I changed/replaced a bunch of things in my ThinkPad T14 without any issues, it's very easy, it is clearly made to open up and update. I wouldn't dare to do that with my MacBook Pro.

tlavoie

That "made to open up and update" aspect is exactly why I switched when my 2013 (Retina) MBP crapped out. I had just spent $300 CAD to replace the battery, which involved the glued-together mess of battery, top case, keyboard and trackpad. So when the charging circuit died on motherboard right after, I was not keen to spend much more to just get back to baseline.

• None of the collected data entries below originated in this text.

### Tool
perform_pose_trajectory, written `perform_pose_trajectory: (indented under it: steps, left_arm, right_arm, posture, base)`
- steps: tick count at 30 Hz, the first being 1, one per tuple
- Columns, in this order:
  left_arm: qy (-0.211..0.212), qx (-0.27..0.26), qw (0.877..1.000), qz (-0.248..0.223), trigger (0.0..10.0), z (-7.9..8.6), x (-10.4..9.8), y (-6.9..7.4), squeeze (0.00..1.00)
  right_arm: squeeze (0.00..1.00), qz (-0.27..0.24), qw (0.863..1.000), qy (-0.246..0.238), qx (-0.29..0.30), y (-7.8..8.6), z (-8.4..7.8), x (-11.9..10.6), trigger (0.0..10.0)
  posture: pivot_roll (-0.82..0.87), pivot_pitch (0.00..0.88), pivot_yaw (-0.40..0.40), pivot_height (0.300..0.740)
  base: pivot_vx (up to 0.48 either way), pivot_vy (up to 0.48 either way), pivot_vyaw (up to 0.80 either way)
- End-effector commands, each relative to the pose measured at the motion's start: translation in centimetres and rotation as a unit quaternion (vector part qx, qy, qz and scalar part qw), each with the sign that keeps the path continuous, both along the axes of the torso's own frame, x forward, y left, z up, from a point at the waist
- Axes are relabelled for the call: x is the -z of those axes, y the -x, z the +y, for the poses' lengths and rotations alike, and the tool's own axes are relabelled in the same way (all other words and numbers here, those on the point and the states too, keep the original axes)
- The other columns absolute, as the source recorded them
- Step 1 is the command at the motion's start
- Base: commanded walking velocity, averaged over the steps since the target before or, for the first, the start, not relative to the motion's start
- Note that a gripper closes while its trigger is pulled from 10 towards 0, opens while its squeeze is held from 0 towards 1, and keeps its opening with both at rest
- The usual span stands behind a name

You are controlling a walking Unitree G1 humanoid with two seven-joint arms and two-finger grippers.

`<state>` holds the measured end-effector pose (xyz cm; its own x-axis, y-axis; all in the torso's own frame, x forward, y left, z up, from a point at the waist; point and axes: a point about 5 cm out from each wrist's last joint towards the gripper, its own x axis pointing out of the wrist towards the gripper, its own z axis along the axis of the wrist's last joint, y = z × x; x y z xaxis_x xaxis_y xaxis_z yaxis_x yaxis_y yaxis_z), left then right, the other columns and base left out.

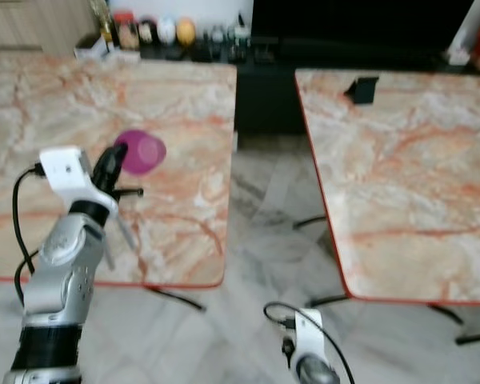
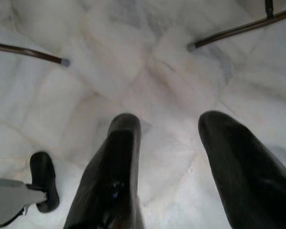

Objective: Setting the table

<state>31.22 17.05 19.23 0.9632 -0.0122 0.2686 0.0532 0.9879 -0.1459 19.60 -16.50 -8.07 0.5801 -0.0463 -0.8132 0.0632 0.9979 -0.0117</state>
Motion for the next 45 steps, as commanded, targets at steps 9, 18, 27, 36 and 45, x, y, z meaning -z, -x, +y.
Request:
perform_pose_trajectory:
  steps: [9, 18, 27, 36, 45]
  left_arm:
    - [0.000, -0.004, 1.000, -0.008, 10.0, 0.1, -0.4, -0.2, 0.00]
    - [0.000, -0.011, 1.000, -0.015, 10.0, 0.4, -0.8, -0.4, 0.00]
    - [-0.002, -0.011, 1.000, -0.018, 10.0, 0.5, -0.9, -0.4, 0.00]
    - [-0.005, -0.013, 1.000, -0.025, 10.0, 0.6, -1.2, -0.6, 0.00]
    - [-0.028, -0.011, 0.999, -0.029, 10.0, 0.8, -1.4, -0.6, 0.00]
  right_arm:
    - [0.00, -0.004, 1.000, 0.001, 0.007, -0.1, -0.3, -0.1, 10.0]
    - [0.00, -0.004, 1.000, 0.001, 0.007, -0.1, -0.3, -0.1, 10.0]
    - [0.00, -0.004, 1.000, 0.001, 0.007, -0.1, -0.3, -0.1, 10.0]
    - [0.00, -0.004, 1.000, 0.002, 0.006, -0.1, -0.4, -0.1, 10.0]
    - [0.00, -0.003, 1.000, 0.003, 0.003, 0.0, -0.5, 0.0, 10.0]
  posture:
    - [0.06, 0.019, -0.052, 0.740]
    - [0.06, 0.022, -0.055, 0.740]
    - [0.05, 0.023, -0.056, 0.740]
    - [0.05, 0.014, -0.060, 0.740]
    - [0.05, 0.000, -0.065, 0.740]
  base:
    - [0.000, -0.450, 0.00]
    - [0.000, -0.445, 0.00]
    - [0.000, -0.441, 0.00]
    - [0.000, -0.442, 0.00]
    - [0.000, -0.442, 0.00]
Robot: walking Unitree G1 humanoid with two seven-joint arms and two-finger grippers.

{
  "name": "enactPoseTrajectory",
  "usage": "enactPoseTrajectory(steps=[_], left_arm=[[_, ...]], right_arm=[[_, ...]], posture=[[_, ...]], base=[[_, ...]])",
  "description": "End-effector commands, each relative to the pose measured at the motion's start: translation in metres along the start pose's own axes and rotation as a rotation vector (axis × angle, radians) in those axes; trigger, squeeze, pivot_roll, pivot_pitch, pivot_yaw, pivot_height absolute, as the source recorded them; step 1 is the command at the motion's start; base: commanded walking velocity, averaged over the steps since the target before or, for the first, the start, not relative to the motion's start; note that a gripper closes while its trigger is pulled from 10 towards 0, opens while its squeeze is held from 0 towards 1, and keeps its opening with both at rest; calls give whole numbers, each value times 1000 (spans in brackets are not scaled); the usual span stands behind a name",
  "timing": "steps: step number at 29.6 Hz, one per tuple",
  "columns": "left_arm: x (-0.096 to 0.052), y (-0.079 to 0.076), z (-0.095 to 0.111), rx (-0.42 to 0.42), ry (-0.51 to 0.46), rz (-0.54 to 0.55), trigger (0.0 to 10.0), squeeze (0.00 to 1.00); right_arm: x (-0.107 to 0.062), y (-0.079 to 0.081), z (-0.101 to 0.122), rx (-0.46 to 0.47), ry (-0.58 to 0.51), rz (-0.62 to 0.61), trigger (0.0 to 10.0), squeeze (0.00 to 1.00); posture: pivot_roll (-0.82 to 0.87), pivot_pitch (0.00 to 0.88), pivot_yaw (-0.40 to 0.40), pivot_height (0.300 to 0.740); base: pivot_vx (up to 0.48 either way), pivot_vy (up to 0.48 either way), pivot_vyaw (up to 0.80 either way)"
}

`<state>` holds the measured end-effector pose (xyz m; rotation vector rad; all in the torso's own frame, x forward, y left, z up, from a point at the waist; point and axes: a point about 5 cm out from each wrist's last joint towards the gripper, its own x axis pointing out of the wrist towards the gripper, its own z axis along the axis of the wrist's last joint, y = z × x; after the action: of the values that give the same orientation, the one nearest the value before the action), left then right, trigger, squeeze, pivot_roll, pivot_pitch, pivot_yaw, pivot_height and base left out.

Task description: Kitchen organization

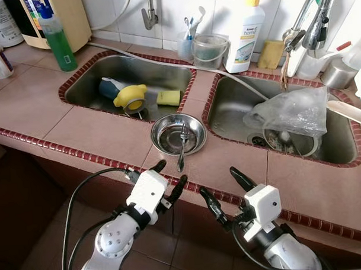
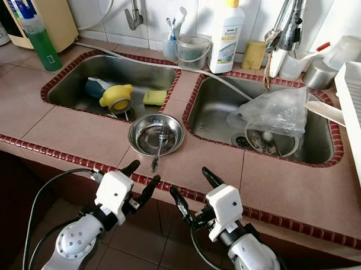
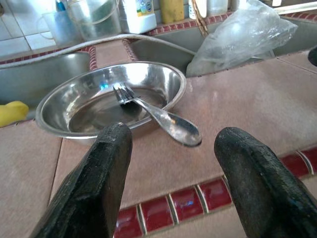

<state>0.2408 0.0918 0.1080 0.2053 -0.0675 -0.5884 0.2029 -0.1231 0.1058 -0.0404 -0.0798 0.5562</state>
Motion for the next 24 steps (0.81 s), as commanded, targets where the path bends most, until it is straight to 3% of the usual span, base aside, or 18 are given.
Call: enactPoseTrajectory(steps=[1,12,24], left_arm=[[4,-2,-3,-5,21,9,10000,0],[11,-5,1,-9,7,19,10000,0],[17,-3,0,-36,16,41,10000,0]], right_arm=[[-3,1,2,9,0,7,10000,0],[-14,0,3,21,29,11,10000,0],[-15,2,4,31,31,6,10000,0]], posture=[[-122,129,3,740],[-142,144,8,740],[-150,151,18,740]], base=[[0,0,0],[0,0,0],[0,0,0]])
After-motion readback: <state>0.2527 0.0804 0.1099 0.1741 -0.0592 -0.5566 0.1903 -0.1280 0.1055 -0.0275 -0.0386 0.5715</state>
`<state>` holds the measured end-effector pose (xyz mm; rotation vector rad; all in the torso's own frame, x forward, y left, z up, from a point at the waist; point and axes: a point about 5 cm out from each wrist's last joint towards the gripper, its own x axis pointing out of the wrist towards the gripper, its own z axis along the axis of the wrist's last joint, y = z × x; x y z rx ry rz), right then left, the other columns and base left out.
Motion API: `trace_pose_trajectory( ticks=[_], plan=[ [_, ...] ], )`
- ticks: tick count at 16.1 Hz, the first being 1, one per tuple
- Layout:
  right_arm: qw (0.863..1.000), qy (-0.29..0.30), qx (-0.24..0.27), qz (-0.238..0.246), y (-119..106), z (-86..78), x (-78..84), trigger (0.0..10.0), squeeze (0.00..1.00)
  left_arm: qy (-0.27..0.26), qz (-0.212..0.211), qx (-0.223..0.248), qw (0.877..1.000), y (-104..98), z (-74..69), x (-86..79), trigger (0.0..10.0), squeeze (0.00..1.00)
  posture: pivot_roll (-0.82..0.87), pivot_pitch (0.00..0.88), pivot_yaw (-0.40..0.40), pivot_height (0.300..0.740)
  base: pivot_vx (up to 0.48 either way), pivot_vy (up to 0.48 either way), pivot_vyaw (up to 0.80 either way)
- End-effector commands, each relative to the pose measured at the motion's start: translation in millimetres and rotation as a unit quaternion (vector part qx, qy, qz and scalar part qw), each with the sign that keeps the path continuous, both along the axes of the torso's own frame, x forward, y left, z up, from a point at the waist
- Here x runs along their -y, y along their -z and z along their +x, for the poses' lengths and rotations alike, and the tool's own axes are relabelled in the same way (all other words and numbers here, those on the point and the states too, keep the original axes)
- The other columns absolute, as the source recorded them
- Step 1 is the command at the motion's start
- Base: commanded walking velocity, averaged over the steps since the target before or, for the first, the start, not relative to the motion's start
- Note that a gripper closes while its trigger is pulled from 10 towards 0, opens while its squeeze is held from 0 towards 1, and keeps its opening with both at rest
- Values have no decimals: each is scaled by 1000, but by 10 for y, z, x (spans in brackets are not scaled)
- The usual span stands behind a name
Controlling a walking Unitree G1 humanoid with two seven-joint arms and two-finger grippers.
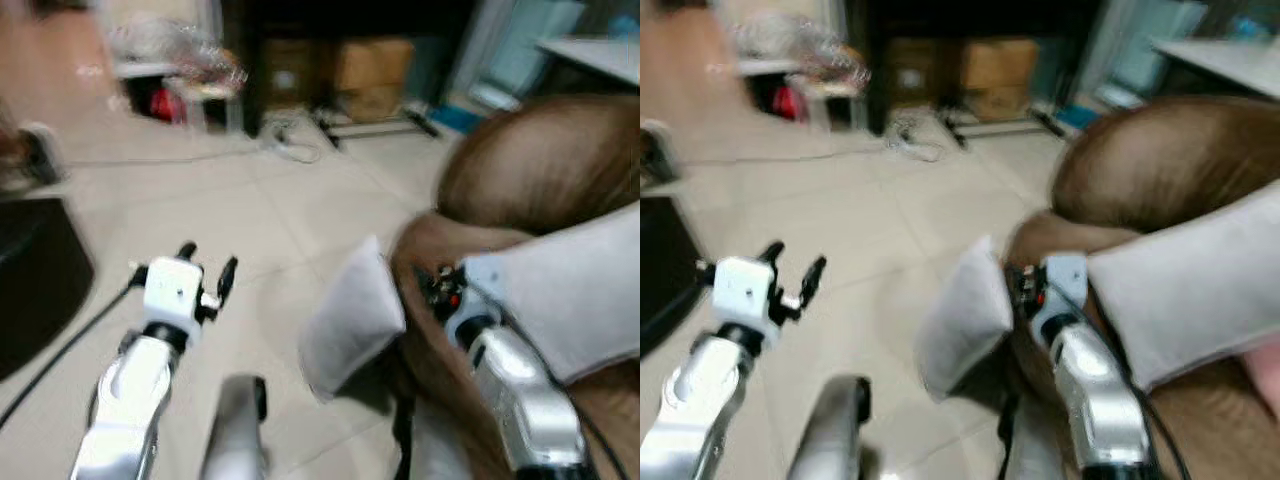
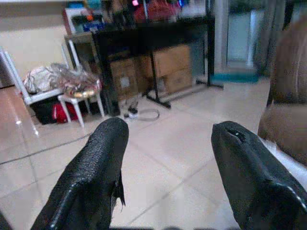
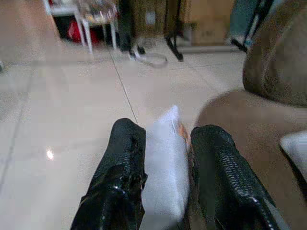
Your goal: Move the pillow to the sofa from floor
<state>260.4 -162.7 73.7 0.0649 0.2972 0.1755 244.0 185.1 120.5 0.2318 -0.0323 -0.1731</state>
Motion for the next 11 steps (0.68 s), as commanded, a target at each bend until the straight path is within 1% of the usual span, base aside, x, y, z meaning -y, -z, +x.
trace_pose_trajectory(
  ticks=[1, 2, 4, 9, 11],
  plan=[
    [1000, -6, 21, -4, -109, 78, -9, 10000, 0, 6, -1, 4, 1000, -13, -17, 15, 10000, 0, 43, 0, -83, 571, 307, 0, 781],
    [1000, -5, 19, 0, -102, 78, -10, 10000, 0, 6, -2, 4, 1000, -10, -20, 14, 10000, 0, 44, 0, -87, 571, 311, 0, 587],
    [1000, -4, 13, 7, -85, 74, -9, 10000, 0, 5, -3, 3, 1000, -5, -30, 13, 10000, 0, 46, 0, -90, 571, 309, 0, 0],
    [1000, -19, 14, -4, -85, 92, -29, 10000, 0, 3, -4, 3, 1000, 4, -47, 3, 10000, 0, 54, 0, -100, 571, 313, 0, 0],
    [1000, -17, 13, 0, -78, 95, -36, 10000, 0, 2, -4, 4, 1000, 3, -53, -6, 10000, 0, 56, 0, -102, 571, 315, 0, 0]
  ],
)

They wouldn't even countenance the idea of my giving them more money, so that I could get a board with more soldered-on RAM.

Switched to a P50 with twice as much RAM, and that's just one socket of four. Since upgraded to the max, with bigger SSD, it's still a beast.

Compare with Apple's use of glue and special screws, when Lenovo provides detailed service manuals on its web site.

teaearlgraycold

I normally use an M3 MacBook Air, but I still have my T430 from college and I love how upgradable and hackable it is.

What I've done so far:

* Maxed out the RAM to 16GB (using lower voltage DIMMs to increase battery life)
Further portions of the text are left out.